AAJ has developed a primer on medical negligence and the role of the civil justice system in the current health care debate.  The primer can be located at www.justice.org/medicalnegligence.  Information is also available on this site about New York medical malpractice.

Clearly one of the big agenda items for the Obama administration is health care reform.  Universal health care is definitely a good thing and long over due in this country.  But, for a consumer injured by medical negligence, what does health care reform mean? 

The White House had made clear that it would like to get a reform bill passed in Congress before the end of this session in August.  Whether the White House can achieve this is questionable and will required broad reaching support from various contingencies, including the American Medical Association (AMA).  So, what promises, if any, is the White House making to the AMA about medical malpractice reform, which is a big issue for the AMA (the website has Obama and his speech featured on its home page this morning), despite studies showing that medical malpractice reform has little or no impact on health care costs?

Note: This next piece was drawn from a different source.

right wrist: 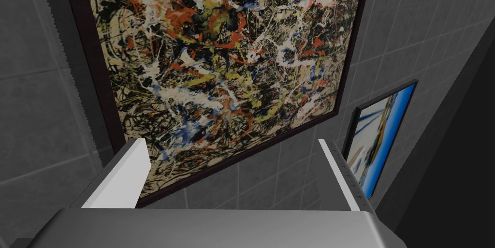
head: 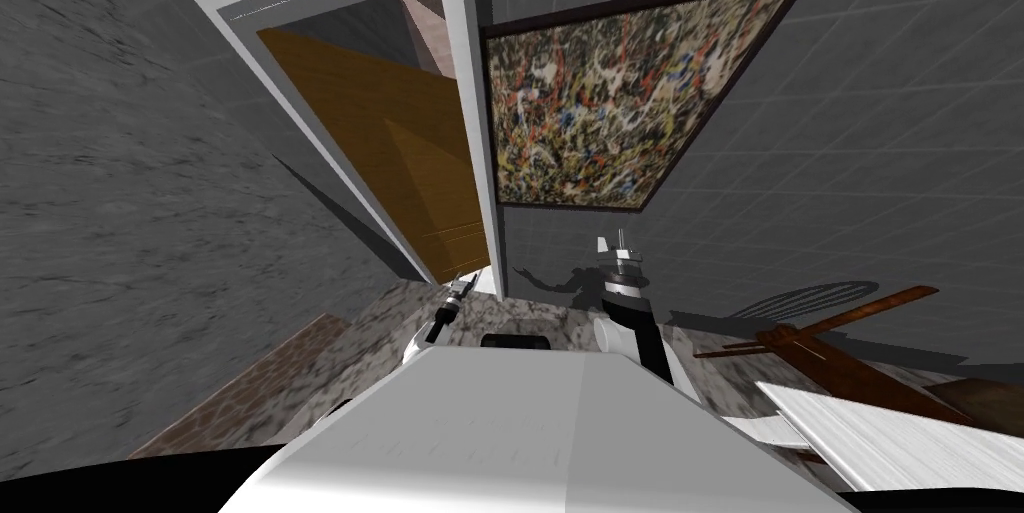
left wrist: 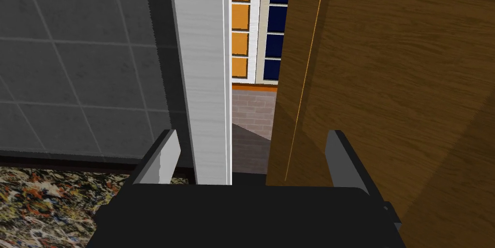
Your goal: Push the door open
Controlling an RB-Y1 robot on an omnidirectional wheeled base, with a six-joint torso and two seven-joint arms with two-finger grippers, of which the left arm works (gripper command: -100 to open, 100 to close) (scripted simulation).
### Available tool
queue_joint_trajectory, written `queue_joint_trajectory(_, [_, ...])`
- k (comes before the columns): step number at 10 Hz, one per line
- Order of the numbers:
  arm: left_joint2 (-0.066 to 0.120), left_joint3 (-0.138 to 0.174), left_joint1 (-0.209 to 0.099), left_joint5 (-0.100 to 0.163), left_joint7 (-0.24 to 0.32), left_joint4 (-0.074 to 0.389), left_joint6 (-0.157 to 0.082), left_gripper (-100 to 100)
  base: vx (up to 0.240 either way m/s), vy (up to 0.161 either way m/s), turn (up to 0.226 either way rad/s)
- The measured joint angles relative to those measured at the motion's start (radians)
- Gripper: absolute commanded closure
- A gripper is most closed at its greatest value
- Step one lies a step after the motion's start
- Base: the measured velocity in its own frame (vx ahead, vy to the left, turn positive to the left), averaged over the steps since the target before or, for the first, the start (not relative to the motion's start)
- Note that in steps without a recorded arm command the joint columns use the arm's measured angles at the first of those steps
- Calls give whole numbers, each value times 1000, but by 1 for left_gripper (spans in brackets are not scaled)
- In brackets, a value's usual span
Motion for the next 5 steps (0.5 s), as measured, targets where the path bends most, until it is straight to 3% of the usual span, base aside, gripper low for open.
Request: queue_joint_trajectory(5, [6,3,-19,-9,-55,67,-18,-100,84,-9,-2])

The New York Times reported earlier this week that insders at the Obama White House state that Obama has told the American Medical Association (”AMA”) that he supports malpractice reforms.  On June 15, 2009, Obama opened his drive for health care reform by speaking to the AMA.  During his speech, he stated:

“Now, I recognize that it will be hard to make some of these changes if doctors feel like they’re constantly looking over their shoulders for fear of lawsuits. I recognize that.

(APPLAUSE)

Don’t get too excited yet.

(APPLAUSE)

All right. Now, I understand some doctors may feel the need to order more tests and treatments to avoid being legally vulnerable. That’s a real issue.

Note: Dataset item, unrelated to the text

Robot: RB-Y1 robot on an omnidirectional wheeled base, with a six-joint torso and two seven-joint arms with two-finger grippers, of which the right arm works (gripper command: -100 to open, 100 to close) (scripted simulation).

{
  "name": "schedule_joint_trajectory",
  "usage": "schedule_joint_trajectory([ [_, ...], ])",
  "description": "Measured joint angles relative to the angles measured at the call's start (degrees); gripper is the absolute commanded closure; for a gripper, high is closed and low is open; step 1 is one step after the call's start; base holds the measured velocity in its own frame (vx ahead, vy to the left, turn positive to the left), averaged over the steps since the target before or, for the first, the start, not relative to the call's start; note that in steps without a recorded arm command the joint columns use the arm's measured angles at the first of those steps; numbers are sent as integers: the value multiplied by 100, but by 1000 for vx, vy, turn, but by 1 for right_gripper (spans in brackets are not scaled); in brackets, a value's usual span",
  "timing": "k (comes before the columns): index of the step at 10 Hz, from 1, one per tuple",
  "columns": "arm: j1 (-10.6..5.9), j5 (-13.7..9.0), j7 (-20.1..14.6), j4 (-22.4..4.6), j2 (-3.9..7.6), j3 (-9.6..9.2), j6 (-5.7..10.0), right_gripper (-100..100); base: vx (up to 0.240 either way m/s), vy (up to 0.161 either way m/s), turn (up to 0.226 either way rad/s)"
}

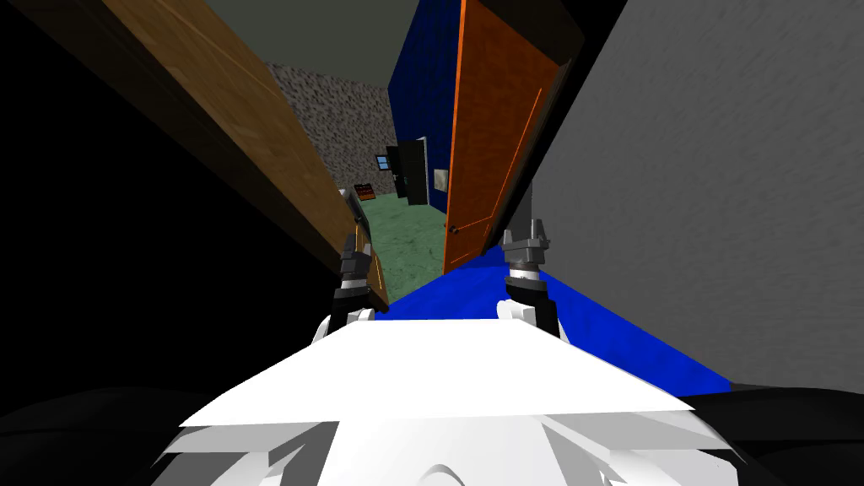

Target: Push the door open

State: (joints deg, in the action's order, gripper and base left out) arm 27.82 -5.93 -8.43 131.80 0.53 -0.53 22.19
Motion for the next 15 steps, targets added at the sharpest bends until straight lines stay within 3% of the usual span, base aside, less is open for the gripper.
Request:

Now, you know, just hold onto your horses here, guys.

(LAUGHTER)

I want to be honest with you. I’m not advocating caps on malpractice awards…

(BOOING)

… which I believe — I personally believe can be unfair to people who’ve been wrongfully harmed.

But I do think we need to explore a range of ideas about how to put patient safety first, how to let doctors focus on practicing medicine, how to encourage broader use of evidence-based guidelines. I want to work with the AMA so we can scale back the excessive defensive medicine that reinforces our current system and shift to a system where we are providing better care simply — rather than simply more treatment.

So this is going to be a priority for me. And I know, you know, based on your responses, it’s a priority for you.

(LAUGHTER)

And I look forward to working with you, and it’s going to be difficult. But all this stuff is going to be difficult. All of it’s going to be important.”  See Obama AMA Speech Transcript.

So far this is the only public statement by Obama about malpractice reform.  His views seem consistent with what his views were as a Senator, which is a good thing for consumers who are injured by medical negligence.  Medical groups, however, have already expressed disappointment in his statement but we hope that the White House will stand strong for consumer rights, especially in the face of considerable evidence from studies that show that malpractice reforms do not reduce the costs of healthcare in the United States.